Resûlullah’ın vefatında yanında O vardı
"Anam babam sana feda olsun Ya Resûlullah! Başkasının vefatıyla kesilmeyecek olan nübüvvet haberleri ve göklerden gelen hükümler senin vefatınla kesildi"





Hz. Ali (a.s.) Resûlullah'ın vefatından sonra gusül ve teçhiz sırasında şöyle buyurmuştur:
"Anam babam sana feda olsun Ya Resûlullah! Başkasının vefatıyla kesilmeyecek olan nübüvvet haberleri ve göklerden gelen hükümler senin vefatınla kesildi. Senin vefatının bir özel- ligi vardır; senin ölümünün musibetine duçar olanlar başka musibetleri unuttular ve herkes aynı şekilde senin ölümünün musibetinde yasa büründü. Sabrı emretmeseydin ve sabırsızlık göstermekten nehyetmeseydin, göz pınarlarım kuruyup, gözyaşlarım tükeninceye kadar ağlardım da derdim şifa bulmaz, hüznüm bitmez ve yine bütün bunlar senin için az olurdu! Fakat ölüme engel olmak ve savmak da mümkün değildir. Anam babam sana feda olsun! Rabbim katında bizi hatırla, bizi unutma!"
* * *
Hz. Ali (a. s) insanları salih amele davet ederek şöyle buyurmuştur:
"Henüz hayatınızı sürdürürken, amel defterleri açıkken, tövbe yolu genişken, Allah'a itaatten kaçınanlar Allah'a davet edilirken, kötülerin dönüş ümidi kesilmemişken, amel kandili sönmemişken, süre dolmamışken, ecel çatmamışken, tövbe kapısı kapanmamışken ve melekler göge yükselirken (fırsatı ganimet bilip) amel ediniz.

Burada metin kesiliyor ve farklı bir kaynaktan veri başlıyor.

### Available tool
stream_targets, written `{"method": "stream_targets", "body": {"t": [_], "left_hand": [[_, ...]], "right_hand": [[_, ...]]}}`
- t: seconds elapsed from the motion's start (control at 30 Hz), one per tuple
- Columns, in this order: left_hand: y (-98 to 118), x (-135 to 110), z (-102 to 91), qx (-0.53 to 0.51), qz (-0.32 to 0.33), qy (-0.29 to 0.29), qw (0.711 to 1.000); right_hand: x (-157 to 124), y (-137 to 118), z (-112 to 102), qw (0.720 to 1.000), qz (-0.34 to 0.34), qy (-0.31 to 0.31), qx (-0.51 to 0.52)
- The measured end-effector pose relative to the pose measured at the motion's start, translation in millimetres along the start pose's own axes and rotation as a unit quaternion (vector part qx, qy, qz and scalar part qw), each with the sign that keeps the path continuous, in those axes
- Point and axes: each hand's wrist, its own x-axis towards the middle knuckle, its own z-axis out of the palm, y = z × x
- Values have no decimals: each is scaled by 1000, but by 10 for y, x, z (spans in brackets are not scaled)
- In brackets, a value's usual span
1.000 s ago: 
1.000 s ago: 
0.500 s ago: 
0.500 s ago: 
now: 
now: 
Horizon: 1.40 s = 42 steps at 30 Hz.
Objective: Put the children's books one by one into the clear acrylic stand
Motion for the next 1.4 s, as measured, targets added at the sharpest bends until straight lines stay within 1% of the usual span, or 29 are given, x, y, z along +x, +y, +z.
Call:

Kişi kendi çabasıyla, yaşadığı günlerden ölümden sonrası için, fani dünyadan baki olan yurdu için ve geçici dünyadan daimi olan ahireti için kendisine azık almalıdır.. Hakeza insan bütün ömrü boyunca Allah'tan korkmalıdır. Zira ona amel için bir fırsat verilmiştir. Aynı şekilde insan asi nefsini gemlemeli, dizginlerini eline almalı, Allah'a isyan-dan alıkoymalıdır. Bu yolla onu isyandan Allah'a itaate sevk etmelidir."
* * *
Hz. Ali (a. s) bir hutbesinde hakemeyn konusunu ele almakta ve Şamlıları kınamaktadır:
"Onlar (Muaviye ve taraftarları), her biri bir yerden toplanmış ve getirilmiş katı kalpli, rezil ve aşağılık ve soysuz kimselerdir. Onlar, anlatılması, edeplendirilmesi, öğretilmesi, terbiye edilmesi, idare edilmesi ve elinden tutulması gereken kişilerdir. Onlar ne Muhacirlerden, ne Ensar'dan ve ne de Medine'de olup imanında sebat gösterenlerdendir.

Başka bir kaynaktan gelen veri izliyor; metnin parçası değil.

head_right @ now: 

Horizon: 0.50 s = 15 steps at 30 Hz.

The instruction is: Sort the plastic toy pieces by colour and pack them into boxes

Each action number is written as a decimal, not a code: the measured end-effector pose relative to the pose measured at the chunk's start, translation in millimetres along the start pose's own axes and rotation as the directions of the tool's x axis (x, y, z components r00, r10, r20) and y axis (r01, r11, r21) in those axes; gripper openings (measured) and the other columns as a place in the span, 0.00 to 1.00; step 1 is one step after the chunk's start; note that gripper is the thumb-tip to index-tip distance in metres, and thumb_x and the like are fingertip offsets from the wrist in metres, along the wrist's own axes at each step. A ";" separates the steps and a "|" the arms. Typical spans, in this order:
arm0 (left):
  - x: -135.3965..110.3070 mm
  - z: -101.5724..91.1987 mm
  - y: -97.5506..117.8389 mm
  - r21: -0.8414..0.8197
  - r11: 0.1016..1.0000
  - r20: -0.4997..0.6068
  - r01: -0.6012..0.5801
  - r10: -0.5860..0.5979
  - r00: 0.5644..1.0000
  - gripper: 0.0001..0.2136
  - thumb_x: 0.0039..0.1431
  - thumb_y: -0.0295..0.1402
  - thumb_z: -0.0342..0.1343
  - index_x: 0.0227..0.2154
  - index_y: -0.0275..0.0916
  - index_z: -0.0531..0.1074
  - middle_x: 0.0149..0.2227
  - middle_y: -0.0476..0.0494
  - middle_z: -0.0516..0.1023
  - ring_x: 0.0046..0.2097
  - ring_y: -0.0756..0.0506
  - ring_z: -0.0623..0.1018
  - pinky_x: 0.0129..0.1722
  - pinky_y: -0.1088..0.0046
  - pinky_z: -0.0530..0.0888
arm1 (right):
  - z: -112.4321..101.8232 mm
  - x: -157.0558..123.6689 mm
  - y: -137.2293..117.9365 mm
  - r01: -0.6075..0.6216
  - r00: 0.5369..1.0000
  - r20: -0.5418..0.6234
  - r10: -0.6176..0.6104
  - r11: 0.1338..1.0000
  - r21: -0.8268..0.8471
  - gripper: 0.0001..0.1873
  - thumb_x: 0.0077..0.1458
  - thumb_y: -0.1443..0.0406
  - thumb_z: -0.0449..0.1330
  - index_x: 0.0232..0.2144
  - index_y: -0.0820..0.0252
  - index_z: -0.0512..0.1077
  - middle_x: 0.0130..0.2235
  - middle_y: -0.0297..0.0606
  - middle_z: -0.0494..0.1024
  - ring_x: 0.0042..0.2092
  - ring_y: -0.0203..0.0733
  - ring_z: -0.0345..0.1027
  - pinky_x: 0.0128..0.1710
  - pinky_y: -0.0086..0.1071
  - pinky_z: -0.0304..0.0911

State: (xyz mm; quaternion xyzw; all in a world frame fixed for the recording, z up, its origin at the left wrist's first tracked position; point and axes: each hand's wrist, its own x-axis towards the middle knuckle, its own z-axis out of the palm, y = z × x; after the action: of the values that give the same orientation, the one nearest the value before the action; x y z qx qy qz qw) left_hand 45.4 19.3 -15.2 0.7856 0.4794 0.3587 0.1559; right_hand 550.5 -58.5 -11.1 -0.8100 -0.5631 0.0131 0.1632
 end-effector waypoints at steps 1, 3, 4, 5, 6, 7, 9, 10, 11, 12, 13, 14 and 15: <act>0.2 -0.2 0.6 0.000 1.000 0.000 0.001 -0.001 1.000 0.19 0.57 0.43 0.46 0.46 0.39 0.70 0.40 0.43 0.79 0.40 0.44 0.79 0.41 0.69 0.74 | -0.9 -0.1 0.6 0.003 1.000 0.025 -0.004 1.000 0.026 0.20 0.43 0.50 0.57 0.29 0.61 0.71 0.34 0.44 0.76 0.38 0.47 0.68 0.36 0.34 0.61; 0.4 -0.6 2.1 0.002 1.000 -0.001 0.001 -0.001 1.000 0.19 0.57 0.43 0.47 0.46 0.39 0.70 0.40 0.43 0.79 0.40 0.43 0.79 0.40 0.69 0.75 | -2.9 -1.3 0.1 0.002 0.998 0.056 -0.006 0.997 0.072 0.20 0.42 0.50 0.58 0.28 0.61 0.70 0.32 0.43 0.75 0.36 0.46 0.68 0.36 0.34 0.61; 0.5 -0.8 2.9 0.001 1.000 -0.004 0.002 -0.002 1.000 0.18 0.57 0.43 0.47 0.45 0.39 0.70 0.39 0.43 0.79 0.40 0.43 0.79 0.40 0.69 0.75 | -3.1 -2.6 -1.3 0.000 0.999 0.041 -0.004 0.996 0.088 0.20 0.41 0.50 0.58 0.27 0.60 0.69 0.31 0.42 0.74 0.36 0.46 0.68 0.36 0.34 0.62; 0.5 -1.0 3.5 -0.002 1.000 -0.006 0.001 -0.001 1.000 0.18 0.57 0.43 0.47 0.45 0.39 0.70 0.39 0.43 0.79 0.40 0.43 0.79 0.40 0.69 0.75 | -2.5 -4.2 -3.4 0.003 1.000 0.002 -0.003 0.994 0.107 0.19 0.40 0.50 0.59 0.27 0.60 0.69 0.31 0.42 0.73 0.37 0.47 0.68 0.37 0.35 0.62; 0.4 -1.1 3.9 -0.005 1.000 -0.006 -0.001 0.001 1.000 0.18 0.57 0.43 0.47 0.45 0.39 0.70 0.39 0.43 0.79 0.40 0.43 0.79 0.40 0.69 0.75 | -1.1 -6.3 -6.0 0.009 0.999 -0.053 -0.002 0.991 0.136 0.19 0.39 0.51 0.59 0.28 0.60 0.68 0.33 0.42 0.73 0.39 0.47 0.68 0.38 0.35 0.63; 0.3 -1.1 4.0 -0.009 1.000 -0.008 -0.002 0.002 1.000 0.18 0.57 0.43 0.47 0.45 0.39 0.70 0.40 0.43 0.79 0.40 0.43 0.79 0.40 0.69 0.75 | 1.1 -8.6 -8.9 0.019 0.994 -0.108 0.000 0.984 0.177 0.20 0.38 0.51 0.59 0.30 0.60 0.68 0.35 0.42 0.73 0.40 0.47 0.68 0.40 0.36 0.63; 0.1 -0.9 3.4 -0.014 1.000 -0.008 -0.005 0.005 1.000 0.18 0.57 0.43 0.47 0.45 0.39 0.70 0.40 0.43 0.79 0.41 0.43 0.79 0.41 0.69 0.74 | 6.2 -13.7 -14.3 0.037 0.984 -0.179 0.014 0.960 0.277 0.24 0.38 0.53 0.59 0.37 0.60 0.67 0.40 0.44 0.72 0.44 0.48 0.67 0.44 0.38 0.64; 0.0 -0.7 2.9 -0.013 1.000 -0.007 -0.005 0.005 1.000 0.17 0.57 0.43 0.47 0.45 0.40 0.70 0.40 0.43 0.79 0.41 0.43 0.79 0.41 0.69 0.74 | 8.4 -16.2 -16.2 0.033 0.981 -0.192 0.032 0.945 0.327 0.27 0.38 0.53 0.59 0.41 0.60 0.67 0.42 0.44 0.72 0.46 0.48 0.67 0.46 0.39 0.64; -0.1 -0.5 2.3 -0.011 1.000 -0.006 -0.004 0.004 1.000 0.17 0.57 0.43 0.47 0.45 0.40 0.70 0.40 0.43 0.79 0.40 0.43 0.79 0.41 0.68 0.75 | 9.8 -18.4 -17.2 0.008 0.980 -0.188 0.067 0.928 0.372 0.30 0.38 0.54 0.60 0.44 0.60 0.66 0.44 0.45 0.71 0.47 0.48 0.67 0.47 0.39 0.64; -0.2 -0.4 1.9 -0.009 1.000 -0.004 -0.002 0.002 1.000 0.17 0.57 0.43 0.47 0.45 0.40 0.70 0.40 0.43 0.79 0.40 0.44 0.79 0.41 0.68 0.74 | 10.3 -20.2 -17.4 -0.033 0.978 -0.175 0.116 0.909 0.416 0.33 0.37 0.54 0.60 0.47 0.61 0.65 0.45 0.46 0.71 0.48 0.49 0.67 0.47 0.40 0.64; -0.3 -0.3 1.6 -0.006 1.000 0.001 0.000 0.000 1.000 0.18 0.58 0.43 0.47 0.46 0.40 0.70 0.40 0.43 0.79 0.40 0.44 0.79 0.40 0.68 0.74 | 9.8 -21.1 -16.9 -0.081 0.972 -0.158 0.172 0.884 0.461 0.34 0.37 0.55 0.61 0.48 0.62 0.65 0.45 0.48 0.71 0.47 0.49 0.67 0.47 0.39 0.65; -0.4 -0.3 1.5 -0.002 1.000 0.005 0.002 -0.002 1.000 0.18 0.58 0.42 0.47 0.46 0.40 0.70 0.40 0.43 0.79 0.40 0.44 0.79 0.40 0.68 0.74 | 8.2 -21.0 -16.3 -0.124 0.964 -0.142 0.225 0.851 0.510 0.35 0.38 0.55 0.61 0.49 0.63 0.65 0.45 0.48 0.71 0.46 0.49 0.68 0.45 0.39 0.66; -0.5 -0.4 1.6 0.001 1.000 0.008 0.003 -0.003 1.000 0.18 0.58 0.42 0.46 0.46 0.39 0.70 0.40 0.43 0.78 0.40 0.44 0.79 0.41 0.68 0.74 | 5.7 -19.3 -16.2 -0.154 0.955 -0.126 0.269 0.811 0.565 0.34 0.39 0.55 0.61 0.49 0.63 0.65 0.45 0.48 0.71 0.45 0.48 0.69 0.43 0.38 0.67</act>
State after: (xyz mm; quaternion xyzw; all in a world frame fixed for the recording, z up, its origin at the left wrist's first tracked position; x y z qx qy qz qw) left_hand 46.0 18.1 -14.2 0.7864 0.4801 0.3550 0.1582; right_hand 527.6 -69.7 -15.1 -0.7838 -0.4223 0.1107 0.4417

Dikkatinizi çekerim! Onlar sevdiklerine en yakın kişiyi (Amr b. As'ı) seçtiler, siz ise sevmediklerinize en yakın kişiyi (Ebu Musa el-Aşari'yi) seçtiniz. Sizin işiniz Abdullah İbn-i Kays (Ebu Musa el-Aşari'nin) gibi kimselere kaldı. Dün, "Bu, bir fitnedir, yaylarınızın ipini koparın, kılıçlarınızı kınına sokun" diyordu. Eğer doğru söylediyse, zorlanmadığı halde gelmekle hata etti. Eğer yalan söylediyse, töhmet altına girdi. Amr İbnü'l As'ı, Abdullah İbni Abbas ile def edin. Fırsattan faydalanın, İslam'ın uzak şehirlerini gözetip koruyun. Görmüyor musunuz şehirleriniz savaş meydanına dönüşmüş, evleriniz düşmanın oklarına hedef olmuştur!"